## Task statement:
Please return the lines below verbatim, beginning at the one that has "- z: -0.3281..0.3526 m" and stopping after the one that has "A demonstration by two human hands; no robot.", and add no other lines.

## Available data:
* * * * * * * * *

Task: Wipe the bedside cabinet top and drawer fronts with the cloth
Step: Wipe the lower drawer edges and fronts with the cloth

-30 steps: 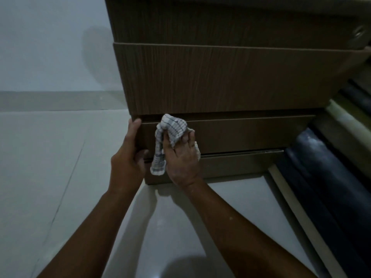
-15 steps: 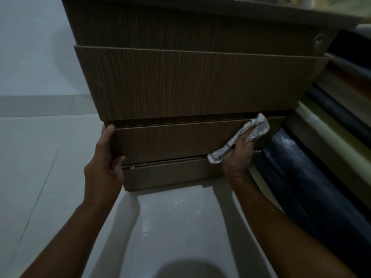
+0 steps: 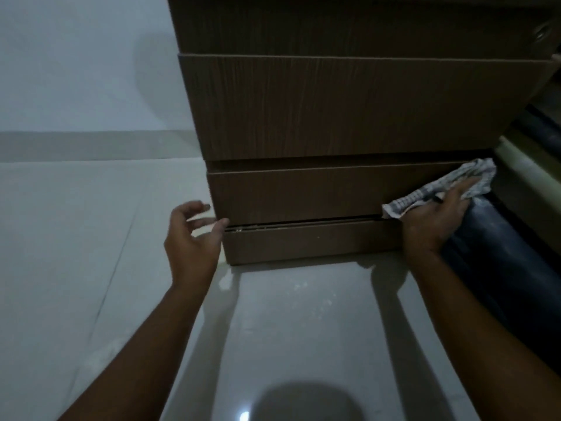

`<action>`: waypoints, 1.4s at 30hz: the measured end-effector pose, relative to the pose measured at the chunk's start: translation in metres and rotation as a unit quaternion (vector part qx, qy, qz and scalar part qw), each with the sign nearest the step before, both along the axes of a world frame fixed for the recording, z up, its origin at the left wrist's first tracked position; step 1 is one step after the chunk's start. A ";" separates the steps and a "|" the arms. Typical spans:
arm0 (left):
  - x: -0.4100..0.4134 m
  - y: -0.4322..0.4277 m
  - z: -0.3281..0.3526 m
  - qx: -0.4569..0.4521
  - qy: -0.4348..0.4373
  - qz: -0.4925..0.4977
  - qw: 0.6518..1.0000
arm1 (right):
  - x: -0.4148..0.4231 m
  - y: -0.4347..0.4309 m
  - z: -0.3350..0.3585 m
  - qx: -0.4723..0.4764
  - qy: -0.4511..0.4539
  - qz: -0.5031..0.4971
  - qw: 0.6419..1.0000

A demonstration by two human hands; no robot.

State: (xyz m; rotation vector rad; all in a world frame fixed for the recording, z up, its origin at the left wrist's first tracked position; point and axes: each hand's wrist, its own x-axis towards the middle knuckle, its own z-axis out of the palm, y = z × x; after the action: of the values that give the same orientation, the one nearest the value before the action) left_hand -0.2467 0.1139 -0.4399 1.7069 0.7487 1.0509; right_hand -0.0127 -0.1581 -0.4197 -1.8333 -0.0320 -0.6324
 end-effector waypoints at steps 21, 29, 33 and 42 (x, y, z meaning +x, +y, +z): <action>-0.017 -0.011 -0.051 0.118 0.127 -0.067 0.983 | -0.148 0.081 -0.025 -0.162 0.011 0.290 0.943; -0.027 -0.024 -0.057 0.143 0.153 -0.061 0.976 | -0.165 0.109 -0.017 -0.389 0.065 0.442 0.806; -0.029 -0.027 -0.051 0.119 0.144 -0.086 0.979 | -0.175 0.142 -0.029 -0.480 0.034 0.424 0.767; -0.027 -0.027 -0.057 0.104 0.132 -0.074 0.983 | -0.166 0.158 -0.057 -0.457 -0.125 0.348 0.809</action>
State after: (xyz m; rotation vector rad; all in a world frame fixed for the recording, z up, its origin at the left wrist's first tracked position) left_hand -0.2739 0.0872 -0.4968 2.0766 0.6819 0.8314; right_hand -0.1788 0.0003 -0.4767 -2.3860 -1.3347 -0.3136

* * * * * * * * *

## Your response:
  - z: -0.3281..0.3526 m
  - qx: -0.4569..0.4521
  - qy: -0.4348..0.4373
  - qz: -0.4925..0.4977
  - qw: 0.6518..1.0000
arm1 (right):
  - x: -0.4148..0.4231 m
  - y: -0.4347..0.4309 m
  - z: -0.3350..0.3585 m
  - qx: -0.4723..0.4764
  - qy: -0.4511..0.4539
  - qz: -0.5031..0.4971
  - qw: 0.6419..1.0000

A demonstration by two human hands; no robot.

With this, the answer is done.